Sunday, April 19, 2009

The new Phoenix





















































from the top:
Los Torreznos, "Identity," 2009, modified arts
Ralph Nader speaking at the Valley Forward Livability Summit, April 16, 2009
Janet Echelman "Her Secret is Patience," 2009, public unveiling, April 16, 2009

Happening in Phoenix the last few weeks: Spanish performance art duo Los Torreznos performed a new work, "Identity," a quasi nonsensical work that explored our shifting definitions of self. I heard Ralph Nader speak about the need to up-date all governmental regulations, for example, in order to facilitate new green businesses--where Phoenix should be a leader but is not yet. And Thursday night was the public celebration of Janet Echelman's floating dream in downtown Phoenix.

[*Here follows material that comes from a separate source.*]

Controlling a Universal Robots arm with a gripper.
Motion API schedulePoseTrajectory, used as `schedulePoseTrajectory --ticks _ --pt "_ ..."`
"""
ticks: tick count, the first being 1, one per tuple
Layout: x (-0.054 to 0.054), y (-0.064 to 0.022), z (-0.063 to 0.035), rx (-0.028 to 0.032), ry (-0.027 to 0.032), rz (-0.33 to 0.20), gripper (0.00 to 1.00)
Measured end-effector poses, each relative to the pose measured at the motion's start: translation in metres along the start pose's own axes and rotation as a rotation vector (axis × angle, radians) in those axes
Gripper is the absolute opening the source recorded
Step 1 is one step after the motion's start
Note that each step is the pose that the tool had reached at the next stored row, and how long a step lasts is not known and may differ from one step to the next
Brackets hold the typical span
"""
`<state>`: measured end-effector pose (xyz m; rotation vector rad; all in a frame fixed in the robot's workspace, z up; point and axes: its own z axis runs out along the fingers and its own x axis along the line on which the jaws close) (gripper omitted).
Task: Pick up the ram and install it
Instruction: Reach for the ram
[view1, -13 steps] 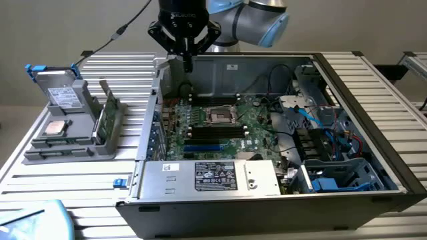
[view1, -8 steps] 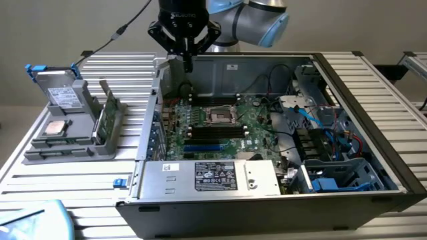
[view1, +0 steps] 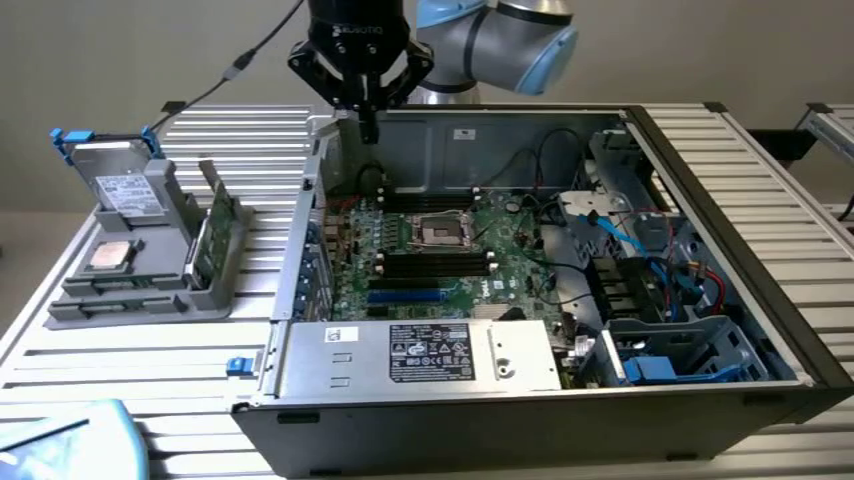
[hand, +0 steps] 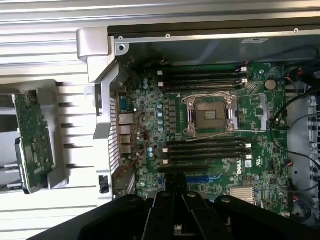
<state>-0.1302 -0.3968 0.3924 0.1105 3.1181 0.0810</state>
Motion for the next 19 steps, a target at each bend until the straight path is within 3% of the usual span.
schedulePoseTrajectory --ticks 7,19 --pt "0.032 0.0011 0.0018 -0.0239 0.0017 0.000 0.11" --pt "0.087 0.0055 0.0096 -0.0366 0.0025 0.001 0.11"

Pockets of the city are electric with activity--the dawn of a new era in this time of economic collapse? Are we becoming a place with a soul, a heart?

Former Phoenix Mayor / current Attorney General Terry Goddard once told me that civic leaders weren't sure that Phoenix needed a downtown (this you gotta love about Phoenix--when would a curator get to have a coffee with the attorney general?)--but over the past five years, the downtown (and, perhaps, the rest of the city) has been transformed, thanks largely to ASU's President Michael Crow, former governor Janet Napolitano and current Mayor Phil Gordon. Janet Echelman's public art "Her Secret is Patience" is the crowning glory of our new downtown civic space. In honor of the glorious desert in which we live, and referencing the changeable sky above, Echelman's work will change every day to match the shifting patterns of nature herself (lighting by Paul Deeb). But the work also focuses the energies of the various buildings around it--the ASU Cronkite School of Journalism, a bus depot, light rail and the Westward Ho, an historic hotel (part of the Ho chain of Southern Arizona), currently HUD housing for the disabled--in an unimagined way.

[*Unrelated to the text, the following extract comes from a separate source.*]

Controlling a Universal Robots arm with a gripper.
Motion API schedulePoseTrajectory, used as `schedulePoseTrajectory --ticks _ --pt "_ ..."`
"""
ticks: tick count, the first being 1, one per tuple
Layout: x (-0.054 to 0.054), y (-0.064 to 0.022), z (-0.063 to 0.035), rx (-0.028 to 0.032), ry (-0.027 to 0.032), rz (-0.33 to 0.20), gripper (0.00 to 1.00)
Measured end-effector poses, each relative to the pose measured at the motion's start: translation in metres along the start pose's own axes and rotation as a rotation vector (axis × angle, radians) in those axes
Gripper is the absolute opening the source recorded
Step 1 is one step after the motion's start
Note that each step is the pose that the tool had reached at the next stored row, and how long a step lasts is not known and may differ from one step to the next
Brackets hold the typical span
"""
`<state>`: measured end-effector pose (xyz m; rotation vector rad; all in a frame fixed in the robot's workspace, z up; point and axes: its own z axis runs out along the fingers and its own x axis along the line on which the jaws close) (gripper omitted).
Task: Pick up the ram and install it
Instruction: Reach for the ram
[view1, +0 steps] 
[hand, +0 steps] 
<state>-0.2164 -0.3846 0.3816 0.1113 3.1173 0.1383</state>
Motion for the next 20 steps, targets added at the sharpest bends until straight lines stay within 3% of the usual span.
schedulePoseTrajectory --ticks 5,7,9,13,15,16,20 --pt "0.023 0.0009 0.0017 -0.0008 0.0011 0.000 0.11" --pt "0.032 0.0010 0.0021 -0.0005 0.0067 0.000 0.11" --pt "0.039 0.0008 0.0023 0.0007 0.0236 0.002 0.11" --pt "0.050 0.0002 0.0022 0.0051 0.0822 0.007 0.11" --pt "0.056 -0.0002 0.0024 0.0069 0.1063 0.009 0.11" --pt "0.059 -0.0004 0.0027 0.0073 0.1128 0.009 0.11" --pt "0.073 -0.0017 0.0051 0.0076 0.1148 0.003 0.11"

Through the efforts of Crow et all, Phoenix now has the appearance of a big city, filled with tall buildings. With the Echelman, we now have a heart.

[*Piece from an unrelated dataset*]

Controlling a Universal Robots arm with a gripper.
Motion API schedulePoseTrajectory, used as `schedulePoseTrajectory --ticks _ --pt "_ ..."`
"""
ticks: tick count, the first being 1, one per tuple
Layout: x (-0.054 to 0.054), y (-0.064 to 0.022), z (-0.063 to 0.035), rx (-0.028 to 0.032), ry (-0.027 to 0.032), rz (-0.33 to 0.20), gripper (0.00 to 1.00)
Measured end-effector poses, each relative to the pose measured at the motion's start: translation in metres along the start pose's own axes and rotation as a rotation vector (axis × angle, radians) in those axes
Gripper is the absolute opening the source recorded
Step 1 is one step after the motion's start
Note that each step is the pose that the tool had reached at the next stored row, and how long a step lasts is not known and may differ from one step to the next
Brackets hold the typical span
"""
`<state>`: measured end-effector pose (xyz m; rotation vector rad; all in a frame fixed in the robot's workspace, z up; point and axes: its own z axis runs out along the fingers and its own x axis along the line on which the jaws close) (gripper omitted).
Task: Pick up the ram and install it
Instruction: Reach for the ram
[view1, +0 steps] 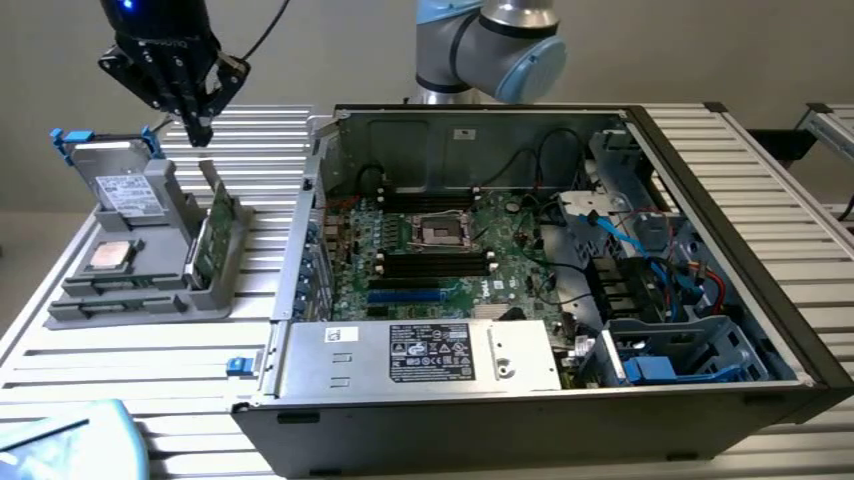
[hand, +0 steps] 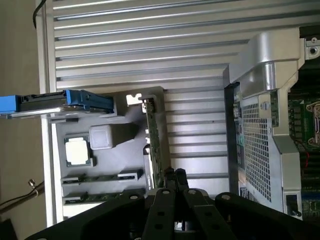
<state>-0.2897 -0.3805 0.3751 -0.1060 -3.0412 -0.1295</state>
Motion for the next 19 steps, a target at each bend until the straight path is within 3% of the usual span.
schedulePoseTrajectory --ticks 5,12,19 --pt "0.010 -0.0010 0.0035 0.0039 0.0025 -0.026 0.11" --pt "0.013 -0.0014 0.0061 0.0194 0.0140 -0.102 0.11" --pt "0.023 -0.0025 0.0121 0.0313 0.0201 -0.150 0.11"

Let's see if our city leaders can truly make the right decisions during this economic crisis, to support the kinds of things that will lead us out of this morass: real funds for education, diversification of our economy, encouragement of grass roots entrepreneurship and to allow for the types of things--like this significant public work of art--that will make us a great city.

Art can be the iconic emblem of a city's ambition; only its leaders can make the city viable.